I frequently use the urllib2 library to parse web pages in python. Normally, the URL is in the form:
page_url = 'http://www.website.com/webpage.html'
I use this to parse the page:
import urllib2
def read_page_contents(url):
try:
request = urllib2.Request(url)
handle = urllib2.urlopen(request)
content = handle.read()
except:
# aded as suggested by contributers below:
import traceback
traceback.print_exc()
content = None
return content
page = read_page_contents(page_url)
if page is not None:
# start dealing with page contents
pass
This passes without problems, but When I tried a URL that comes without html extension like the one below, page_url = 'https://energyplus.net/weather-region/north_and_central_america_wmo_region_4'
this method failed to read the page, it always returns None! and an error message
raise HTTPError(req.get_full_url(), code, msg, hdrs, fp)

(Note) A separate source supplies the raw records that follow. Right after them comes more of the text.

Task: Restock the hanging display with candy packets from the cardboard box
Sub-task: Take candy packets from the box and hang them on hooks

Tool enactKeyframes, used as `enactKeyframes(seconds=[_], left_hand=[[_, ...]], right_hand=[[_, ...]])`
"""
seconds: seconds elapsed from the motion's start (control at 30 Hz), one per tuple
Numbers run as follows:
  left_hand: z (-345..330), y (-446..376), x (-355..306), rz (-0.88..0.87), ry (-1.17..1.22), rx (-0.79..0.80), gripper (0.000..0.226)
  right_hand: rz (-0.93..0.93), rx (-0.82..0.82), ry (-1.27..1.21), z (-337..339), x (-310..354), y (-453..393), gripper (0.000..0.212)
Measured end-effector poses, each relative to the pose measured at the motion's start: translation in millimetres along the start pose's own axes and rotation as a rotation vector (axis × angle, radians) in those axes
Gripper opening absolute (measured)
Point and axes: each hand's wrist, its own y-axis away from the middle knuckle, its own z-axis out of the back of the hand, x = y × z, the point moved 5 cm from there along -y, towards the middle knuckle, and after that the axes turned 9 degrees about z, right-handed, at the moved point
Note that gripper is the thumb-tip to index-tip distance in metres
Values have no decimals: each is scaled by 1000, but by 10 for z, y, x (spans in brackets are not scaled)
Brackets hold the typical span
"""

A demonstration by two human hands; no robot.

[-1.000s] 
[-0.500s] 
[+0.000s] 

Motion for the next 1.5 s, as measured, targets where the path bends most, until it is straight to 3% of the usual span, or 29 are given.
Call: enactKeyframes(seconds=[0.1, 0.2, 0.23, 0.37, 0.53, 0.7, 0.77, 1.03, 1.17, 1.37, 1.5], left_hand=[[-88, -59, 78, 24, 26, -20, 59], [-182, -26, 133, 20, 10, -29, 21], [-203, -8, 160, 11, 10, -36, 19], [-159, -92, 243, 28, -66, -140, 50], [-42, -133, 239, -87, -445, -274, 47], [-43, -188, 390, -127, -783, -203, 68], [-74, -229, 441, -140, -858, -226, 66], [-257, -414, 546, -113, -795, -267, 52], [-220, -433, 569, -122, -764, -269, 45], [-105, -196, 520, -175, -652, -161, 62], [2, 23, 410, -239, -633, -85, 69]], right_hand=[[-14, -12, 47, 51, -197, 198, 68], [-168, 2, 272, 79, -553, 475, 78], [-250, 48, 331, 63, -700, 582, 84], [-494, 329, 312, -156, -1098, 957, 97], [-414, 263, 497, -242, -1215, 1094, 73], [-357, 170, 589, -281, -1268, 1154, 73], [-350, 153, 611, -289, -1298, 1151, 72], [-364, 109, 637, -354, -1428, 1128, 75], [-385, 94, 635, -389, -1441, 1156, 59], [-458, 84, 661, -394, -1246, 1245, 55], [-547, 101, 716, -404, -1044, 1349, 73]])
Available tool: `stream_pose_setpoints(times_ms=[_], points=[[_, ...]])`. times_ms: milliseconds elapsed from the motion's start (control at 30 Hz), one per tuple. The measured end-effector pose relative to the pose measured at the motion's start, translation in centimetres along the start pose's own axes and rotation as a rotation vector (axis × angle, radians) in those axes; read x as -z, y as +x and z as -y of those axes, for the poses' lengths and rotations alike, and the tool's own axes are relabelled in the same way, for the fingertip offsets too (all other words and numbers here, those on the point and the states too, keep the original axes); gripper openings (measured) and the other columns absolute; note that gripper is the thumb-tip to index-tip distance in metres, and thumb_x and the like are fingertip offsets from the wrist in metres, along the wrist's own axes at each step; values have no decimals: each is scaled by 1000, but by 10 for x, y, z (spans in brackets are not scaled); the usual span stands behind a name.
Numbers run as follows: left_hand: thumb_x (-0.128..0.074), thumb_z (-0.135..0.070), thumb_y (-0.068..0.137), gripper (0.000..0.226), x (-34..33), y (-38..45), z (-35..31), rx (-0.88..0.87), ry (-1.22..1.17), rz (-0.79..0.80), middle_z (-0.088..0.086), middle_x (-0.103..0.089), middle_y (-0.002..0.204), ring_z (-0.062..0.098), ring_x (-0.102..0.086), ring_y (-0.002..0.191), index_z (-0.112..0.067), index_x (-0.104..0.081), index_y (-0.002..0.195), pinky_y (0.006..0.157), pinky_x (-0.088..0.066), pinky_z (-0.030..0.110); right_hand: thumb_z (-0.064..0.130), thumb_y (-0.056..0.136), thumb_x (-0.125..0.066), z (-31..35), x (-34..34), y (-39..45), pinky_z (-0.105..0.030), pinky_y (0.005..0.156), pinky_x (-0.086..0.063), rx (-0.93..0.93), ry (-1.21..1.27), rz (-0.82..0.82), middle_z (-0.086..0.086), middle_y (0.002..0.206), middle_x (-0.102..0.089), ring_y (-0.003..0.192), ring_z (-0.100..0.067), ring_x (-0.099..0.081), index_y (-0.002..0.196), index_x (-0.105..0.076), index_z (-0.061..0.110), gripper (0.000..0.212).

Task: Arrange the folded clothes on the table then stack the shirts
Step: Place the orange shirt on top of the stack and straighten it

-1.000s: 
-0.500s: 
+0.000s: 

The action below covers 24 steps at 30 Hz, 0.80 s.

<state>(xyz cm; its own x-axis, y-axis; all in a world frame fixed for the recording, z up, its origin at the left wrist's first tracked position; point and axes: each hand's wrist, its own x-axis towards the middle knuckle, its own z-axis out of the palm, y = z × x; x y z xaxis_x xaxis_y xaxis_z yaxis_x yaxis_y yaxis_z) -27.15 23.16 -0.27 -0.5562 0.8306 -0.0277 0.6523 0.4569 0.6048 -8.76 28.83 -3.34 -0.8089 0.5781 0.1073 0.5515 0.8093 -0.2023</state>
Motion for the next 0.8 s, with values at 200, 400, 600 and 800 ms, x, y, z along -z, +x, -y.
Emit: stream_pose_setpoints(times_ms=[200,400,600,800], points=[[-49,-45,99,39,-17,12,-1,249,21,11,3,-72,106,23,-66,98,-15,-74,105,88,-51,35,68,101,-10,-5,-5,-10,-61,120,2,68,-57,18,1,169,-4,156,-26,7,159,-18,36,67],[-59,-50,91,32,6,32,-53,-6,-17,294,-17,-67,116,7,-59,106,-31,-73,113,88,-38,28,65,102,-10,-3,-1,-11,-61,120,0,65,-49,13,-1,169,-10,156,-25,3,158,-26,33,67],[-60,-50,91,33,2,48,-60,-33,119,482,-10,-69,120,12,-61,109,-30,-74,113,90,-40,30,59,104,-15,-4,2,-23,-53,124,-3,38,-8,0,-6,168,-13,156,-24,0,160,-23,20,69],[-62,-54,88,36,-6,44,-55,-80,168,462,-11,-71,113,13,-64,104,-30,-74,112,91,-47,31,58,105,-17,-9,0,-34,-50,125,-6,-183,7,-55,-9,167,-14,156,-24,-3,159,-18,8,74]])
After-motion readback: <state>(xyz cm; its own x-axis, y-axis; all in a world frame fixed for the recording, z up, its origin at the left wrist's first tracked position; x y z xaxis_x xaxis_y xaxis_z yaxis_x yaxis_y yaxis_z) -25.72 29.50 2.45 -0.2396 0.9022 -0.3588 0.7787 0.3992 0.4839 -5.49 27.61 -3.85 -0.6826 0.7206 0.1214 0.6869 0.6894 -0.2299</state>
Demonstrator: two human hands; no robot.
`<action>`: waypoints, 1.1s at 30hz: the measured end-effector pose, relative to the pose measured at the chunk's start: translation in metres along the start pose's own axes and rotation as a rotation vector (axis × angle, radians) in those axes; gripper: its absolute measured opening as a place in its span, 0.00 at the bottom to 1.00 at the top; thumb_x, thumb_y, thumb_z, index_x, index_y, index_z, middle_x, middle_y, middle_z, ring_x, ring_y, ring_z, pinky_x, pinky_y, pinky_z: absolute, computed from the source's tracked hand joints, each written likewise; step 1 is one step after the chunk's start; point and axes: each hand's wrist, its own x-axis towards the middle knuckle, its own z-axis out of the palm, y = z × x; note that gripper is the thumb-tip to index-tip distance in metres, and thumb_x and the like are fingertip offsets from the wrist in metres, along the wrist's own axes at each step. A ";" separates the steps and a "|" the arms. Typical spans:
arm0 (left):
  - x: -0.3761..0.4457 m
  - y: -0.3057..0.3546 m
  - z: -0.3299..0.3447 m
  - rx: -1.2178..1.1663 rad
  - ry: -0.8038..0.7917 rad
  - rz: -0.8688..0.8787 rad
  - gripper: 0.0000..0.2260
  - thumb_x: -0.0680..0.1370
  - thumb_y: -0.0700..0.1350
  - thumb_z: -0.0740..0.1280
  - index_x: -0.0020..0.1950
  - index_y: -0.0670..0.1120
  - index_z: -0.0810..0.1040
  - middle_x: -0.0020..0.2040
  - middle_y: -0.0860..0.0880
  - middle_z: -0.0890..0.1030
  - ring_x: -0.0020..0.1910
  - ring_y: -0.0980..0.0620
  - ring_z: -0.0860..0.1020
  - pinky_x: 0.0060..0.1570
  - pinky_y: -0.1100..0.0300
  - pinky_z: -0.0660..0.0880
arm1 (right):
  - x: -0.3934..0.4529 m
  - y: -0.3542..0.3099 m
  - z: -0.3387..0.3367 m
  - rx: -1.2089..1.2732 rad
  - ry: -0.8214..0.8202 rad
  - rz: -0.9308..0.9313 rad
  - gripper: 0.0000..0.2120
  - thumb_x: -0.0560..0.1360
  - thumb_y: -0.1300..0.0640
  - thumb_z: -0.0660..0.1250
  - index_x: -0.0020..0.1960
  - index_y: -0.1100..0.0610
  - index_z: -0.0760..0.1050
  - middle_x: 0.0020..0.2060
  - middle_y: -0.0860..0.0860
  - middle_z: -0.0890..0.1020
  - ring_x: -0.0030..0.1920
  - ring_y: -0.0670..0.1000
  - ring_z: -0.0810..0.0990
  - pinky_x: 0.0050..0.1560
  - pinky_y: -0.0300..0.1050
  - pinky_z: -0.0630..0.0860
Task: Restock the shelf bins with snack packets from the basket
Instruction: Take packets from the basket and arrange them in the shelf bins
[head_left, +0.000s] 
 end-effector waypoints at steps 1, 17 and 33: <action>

HTTPError: HTTP Error 403: Forbidden:
I searched Stackoverflow, but, according to my keywords, I found nothing useful!
Please help me solving this problem.
Thanks in advance
----------
I found the answer, thanks to the help of the 2 contributors below:
import requests
def read_page_contents(url):
try:
request = requests.get(url)
content = request.content
except:
# aded as suggested by contributers below:
import traceback
traceback.print_exc()
content = None
return content